What to work on:
Your task is to copy the stretch of lines in the records below that begins with the line containing "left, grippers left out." and ends with the line containing "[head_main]", exactly as written, with nothing added.
* * * * *
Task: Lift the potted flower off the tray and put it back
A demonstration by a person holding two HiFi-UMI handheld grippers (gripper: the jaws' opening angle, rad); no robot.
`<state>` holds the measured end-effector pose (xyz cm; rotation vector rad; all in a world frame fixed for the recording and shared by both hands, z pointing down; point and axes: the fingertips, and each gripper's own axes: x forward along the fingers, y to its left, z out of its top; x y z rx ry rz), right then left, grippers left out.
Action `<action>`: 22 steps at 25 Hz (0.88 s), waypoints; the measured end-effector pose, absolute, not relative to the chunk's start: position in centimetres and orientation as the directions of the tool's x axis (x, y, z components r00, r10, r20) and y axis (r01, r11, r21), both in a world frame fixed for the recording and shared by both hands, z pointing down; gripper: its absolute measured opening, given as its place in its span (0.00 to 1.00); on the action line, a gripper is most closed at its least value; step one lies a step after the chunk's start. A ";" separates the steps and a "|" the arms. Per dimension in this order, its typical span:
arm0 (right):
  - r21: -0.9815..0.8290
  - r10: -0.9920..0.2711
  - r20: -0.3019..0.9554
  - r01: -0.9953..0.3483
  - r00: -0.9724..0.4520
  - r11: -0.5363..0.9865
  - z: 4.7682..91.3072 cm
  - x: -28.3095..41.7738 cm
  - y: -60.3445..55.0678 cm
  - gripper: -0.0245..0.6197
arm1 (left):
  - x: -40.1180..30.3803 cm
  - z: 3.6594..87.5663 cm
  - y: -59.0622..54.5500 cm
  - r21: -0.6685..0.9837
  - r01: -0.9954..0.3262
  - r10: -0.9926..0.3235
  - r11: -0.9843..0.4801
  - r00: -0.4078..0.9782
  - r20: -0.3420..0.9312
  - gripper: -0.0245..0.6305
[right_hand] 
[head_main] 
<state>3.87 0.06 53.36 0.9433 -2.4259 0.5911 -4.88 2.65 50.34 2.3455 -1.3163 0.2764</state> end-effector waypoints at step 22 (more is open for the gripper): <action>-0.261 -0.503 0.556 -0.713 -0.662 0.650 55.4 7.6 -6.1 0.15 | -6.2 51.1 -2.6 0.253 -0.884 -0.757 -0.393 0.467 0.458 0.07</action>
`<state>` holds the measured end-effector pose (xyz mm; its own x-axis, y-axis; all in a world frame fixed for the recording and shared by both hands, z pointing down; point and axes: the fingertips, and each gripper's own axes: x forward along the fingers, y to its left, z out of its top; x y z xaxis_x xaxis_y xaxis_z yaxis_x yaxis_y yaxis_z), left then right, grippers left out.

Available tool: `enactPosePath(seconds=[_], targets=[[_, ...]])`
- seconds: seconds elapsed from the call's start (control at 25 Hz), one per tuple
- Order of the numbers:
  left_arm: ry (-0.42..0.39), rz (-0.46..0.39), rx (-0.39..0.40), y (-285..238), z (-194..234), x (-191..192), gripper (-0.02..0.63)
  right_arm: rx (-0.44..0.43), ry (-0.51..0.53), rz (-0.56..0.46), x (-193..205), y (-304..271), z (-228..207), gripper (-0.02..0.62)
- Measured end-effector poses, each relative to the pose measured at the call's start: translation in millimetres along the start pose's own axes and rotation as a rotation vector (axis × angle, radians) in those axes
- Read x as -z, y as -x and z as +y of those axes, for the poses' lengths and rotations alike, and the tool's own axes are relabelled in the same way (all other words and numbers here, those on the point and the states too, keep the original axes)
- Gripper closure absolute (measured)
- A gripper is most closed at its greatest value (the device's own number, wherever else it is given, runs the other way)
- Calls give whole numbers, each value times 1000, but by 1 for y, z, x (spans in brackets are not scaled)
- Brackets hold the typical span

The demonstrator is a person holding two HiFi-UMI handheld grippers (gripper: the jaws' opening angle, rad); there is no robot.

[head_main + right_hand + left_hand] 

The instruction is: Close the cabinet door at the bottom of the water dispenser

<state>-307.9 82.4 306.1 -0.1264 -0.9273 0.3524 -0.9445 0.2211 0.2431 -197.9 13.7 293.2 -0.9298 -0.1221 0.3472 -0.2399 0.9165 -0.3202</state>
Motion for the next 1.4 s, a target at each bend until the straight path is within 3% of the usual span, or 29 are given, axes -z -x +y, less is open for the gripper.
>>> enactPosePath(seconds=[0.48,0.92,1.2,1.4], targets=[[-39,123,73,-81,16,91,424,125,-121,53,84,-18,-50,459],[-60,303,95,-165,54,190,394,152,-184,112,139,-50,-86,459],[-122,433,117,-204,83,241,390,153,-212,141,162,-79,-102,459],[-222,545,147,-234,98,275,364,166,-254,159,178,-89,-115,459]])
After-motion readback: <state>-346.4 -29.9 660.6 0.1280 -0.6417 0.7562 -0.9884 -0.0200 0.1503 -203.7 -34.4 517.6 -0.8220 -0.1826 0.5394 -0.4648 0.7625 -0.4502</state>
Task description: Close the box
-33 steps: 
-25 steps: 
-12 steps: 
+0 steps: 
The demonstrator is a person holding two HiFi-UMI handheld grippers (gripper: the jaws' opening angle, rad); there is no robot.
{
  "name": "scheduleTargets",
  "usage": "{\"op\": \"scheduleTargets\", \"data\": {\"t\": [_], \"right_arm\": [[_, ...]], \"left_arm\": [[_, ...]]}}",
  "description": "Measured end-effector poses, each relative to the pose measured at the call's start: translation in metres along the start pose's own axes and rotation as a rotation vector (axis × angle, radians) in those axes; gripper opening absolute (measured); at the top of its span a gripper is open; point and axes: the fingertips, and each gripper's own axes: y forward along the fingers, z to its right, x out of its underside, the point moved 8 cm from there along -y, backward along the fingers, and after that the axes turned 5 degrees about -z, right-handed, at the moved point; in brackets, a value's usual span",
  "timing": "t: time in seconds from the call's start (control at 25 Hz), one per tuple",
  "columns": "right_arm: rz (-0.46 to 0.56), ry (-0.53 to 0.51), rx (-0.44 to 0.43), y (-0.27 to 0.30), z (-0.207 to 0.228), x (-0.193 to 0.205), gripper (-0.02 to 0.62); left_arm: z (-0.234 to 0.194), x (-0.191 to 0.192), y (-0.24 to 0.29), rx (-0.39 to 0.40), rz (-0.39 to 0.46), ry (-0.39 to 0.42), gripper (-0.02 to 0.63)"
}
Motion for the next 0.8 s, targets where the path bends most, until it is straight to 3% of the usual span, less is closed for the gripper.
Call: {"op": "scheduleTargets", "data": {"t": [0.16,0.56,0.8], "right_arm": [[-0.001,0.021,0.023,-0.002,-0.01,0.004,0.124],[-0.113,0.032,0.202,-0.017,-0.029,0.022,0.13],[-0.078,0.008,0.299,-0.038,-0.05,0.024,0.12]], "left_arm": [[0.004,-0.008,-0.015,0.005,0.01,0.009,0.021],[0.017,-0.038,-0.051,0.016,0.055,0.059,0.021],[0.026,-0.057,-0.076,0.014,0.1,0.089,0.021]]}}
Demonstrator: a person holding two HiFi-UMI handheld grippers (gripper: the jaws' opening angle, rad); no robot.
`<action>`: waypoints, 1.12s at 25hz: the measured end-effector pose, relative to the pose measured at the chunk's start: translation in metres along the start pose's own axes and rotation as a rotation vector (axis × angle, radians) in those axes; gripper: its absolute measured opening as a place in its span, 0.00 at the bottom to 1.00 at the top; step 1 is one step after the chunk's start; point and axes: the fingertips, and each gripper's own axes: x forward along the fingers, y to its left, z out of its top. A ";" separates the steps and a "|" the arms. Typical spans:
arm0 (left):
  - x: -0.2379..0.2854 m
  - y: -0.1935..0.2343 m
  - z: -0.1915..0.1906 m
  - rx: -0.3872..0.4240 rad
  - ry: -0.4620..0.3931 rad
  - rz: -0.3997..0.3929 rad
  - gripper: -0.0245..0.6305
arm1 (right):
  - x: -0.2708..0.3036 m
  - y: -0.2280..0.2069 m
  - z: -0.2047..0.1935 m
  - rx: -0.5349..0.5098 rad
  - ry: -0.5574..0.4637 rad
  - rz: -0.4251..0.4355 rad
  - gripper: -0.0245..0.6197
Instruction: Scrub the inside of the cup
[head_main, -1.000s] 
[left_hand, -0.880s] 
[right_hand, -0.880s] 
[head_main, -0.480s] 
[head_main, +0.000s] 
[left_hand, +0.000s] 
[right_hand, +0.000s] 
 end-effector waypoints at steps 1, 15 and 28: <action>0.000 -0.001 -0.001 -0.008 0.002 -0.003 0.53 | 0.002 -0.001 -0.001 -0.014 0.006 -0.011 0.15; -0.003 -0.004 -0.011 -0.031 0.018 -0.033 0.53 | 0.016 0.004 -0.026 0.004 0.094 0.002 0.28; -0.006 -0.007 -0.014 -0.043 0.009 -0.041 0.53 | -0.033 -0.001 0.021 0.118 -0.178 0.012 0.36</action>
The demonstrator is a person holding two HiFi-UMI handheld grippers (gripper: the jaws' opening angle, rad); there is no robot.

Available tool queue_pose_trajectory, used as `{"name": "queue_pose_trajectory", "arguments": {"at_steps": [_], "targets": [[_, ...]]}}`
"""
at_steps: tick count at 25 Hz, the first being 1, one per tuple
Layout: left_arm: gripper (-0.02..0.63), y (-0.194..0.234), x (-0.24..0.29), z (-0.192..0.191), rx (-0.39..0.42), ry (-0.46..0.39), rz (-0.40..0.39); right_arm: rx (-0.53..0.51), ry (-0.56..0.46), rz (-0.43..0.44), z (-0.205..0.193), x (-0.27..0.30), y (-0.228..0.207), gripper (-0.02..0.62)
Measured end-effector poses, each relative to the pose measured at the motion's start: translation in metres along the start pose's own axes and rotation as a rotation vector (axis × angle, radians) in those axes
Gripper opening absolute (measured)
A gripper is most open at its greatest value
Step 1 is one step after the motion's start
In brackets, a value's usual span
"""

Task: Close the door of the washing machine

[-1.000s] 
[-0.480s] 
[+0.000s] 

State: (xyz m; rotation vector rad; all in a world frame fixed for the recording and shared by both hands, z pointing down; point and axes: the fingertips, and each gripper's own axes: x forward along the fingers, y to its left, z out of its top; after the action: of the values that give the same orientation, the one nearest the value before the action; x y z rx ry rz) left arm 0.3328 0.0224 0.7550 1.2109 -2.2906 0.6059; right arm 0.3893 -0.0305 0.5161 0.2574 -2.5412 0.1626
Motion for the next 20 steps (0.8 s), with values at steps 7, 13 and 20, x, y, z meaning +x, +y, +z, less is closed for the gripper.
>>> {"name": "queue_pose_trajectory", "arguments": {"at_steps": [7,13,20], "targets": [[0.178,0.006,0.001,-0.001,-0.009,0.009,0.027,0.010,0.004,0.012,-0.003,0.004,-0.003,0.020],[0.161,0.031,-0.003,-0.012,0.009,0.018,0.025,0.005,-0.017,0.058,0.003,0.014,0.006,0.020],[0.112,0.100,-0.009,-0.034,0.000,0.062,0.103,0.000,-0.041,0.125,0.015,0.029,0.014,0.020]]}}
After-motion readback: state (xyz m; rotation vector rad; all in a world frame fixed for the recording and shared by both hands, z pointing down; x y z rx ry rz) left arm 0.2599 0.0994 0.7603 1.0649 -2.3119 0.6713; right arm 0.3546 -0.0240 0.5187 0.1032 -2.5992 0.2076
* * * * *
Written solution:
`<state>` holds the measured end-effector pose (xyz cm; rotation vector rad; all in a world frame fixed for the recording and shared by both hands, z pointing down; point and axes: the fingertips, and each gripper's own axes: x forward along the fingers, y to its left, z out of its top; x y z rx ry rz), right then left, grippers left out.
Action `<action>`: 22 steps at 25 Hz (0.88 s), waypoints; the measured end-effector pose, absolute, not relative to the chunk's start: position in centimetres and orientation as the directions of the tool's x axis (x, y, z components r00, r10, r20) and y axis (r01, r11, r21), both in a world frame fixed for the recording and shared by both hands, z pointing down; gripper: its absolute measured opening, given as its place in its span (0.00 to 1.00); on the action line, a gripper is most closed at its least value; step one lies a step after the chunk's start. A ";" separates the steps and a "|" the arms. Per dimension in this order, its typical span:
arm0 (right):
  - r21: -0.9815..0.8290
  - r10: -0.9920..0.2711
  - r20: -0.3019..0.9554
  - r01: -0.9953..0.3483
  - r00: -0.9724..0.4520
  - r11: -0.5363..0.9865
  - z: 4.7682..91.3072 cm
  - x: -28.3095..41.7738 cm
  - y: -60.3445..55.0678 cm
  - gripper: -0.0245..0.6197
arm1 (left):
  - x: -40.1180..30.3803 cm
  - z: 3.6594..87.5663 cm
  - y: -59.0622..54.5500 cm
  - r21: -0.6685..0.9837
  - r01: -0.9954..0.3262
  - r10: -0.9926..0.3235
  - r11: -0.9843..0.4801
  - r00: -0.4078..0.9782
  - r20: -0.3420..0.9312
  - gripper: -0.0245..0.6305
[right_hand] 
[head_main] 

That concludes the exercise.